--- PROBLEM DETAILS ---
In the material below, how many lines include the string "segmentation"? Answer with the number and nothing else.

--- EXERCISE MATERIAL ---
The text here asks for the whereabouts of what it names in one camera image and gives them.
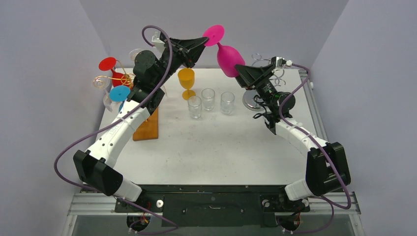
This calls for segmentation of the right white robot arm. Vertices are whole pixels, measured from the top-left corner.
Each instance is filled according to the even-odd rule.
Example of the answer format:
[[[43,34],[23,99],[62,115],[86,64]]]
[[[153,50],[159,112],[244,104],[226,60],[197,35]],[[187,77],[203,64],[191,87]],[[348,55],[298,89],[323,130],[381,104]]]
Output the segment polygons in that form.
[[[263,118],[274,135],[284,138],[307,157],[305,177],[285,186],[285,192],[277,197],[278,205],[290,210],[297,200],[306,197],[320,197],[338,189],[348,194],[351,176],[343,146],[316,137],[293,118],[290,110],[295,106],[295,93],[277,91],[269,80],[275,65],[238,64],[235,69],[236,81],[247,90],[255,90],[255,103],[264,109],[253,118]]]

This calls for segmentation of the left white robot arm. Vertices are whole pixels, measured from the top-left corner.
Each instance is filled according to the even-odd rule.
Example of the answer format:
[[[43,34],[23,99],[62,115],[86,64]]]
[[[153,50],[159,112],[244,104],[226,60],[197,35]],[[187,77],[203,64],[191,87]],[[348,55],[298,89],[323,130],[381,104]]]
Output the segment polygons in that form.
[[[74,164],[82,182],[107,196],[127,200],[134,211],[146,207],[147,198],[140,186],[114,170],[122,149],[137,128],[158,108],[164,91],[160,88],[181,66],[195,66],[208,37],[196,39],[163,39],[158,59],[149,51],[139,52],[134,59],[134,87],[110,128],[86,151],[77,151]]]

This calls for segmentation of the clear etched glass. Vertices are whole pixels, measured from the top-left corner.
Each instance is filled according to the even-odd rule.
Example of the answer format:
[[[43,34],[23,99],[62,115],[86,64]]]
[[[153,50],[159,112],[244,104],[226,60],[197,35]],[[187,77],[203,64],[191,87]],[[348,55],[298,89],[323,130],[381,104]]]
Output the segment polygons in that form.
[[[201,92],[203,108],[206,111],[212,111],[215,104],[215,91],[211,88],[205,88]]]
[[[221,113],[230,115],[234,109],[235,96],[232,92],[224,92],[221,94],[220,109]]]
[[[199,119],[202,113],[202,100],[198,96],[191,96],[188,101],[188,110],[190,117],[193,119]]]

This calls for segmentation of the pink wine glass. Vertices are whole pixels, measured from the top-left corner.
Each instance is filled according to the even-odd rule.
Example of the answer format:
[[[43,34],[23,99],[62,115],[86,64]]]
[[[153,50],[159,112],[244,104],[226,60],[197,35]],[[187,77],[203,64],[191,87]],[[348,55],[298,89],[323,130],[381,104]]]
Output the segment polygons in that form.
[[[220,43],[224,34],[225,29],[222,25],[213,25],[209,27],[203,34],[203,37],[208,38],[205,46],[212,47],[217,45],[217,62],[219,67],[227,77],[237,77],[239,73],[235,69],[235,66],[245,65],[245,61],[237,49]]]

* * *

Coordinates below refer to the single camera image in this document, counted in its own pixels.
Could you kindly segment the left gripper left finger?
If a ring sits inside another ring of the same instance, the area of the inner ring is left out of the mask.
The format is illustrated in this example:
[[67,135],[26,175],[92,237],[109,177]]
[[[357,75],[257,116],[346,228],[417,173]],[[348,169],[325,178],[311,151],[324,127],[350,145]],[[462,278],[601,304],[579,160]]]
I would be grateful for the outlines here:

--- RESPONSE BELOW ---
4